The point of these paintings is painting itself, not just the ostensible object. The series proposes definitions of reality as provisional, in the acknowledgement that we are all involved in creating individual and collective notions of the ‘real’.
And so this series is derived of a dumb intelligence; a tacit knowledge.
What resulted was an orchestration of marks fused and layered, the facture of the surface creating a palimpsest; a visible evidence of the chronology and history of the work itself.
The freedom of the mark, the speed of the gesture.
The sense of touch – light, heavy, assertive, assured, hesitant, nervous.
Wandering and moving away from one’s own shadow – the escape.
An emanation of self and other, between the imagined and the real, feigned and untrue, sincere and vulnerable.
An evocation rather than a representation, a tacit knowing. No answers, just questions.
Wendy Davis Beard
My days are delineated by both dramatic & incremental adjustments my husband makes on his new body of head paintings. Shapes, colours and now typography too, shift around the studio responding like an orchestra to his hog and sable brushes loaded with oil paint – Cobalt and Cerulean Blue, Raw Sienna, Cremanitz White and bleached off-white bees wax. Pigments wiped, re-applied and animated again.
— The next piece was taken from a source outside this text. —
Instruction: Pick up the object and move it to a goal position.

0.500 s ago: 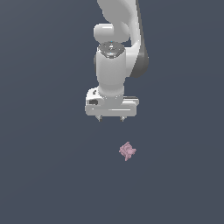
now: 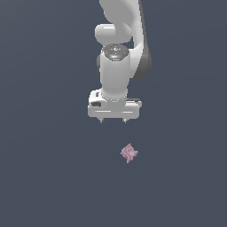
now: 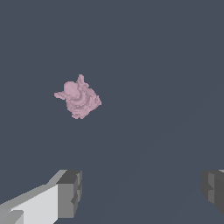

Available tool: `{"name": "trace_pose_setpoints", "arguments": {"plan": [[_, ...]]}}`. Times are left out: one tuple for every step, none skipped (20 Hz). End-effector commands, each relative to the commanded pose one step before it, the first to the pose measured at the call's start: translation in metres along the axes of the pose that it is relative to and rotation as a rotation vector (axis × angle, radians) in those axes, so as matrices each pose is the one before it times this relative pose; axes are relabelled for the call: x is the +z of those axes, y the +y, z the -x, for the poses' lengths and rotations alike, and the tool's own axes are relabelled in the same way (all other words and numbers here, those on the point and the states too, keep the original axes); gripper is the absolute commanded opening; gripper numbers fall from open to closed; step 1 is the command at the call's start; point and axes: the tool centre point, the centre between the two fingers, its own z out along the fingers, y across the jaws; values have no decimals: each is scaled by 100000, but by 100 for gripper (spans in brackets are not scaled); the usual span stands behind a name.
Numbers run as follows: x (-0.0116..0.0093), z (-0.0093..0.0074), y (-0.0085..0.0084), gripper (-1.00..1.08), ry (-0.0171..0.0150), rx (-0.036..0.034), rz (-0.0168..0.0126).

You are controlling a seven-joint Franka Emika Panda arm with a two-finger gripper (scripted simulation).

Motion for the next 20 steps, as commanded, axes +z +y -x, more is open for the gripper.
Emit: {"name": "trace_pose_setpoints", "arguments": {"plan": [[56, 31, -20, 100, -351, -46, 293], [-2, -7, -16, 100, 53, -11, -43], [-25, 15, 24, 100, 62, 151, -44], [-15, 17, 14, 100, 15, 118, -7], [10, -8, -8, 100, -17, -66, 11], [33, -35, -33, 100, -34, -256, 16], [53, -61, -47, 100, -43, -423, 16], [74, -86, -68, 100, -53, -599, 16], [96, -113, -87, 100, -65, -775, 17], [117, -138, -105, 100, -77, -949, 16], [139, -163, -122, 100, -90, -1116, 15], [161, -187, -140, 100, -104, -1280, 15], [185, -213, -157, 100, -121, -1453, 14], [208, -237, -173, 100, -137, -1615, 10], [230, -261, -187, 100, -148, -1772, 3], [255, -287, -202, 100, -160, -1940, -8], [281, -313, -214, 100, -172, -2106, -19], [308, -339, -227, 100, -185, -2275, -33], [336, -366, -239, 100, -195, -2446, -51], [365, -393, -248, 100, -205, -2613, -71]]}}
Paper towels soaked in pungent turpentine held tight in gloved hand – swipe across several veils of transparent paint. An arsenal of letters and numbers drawn from Welsh Grammar School O-level art, have returned 6 decades later to delineate a particular eye, nose or lip….Avenir, Arial, Andale Mono, Baskerville, Bodoni 72, Didot, Helvetica, Optima, Palatino, Times New Roman and Futura.
Skulls left with open orifices: ‘Universal Heads’ – without racial reference – even as this pandemic discriminates. Ravaging blacks, browns and Asians too. Plastic sheets laden with colour squeezed directly from lead tubes, or scraped from a pigment covered glass topped trolley are scumbled over many passages of colour and shapes. Challenging for me to decode from one, two, three, four or more days before. An exclamation in isolation!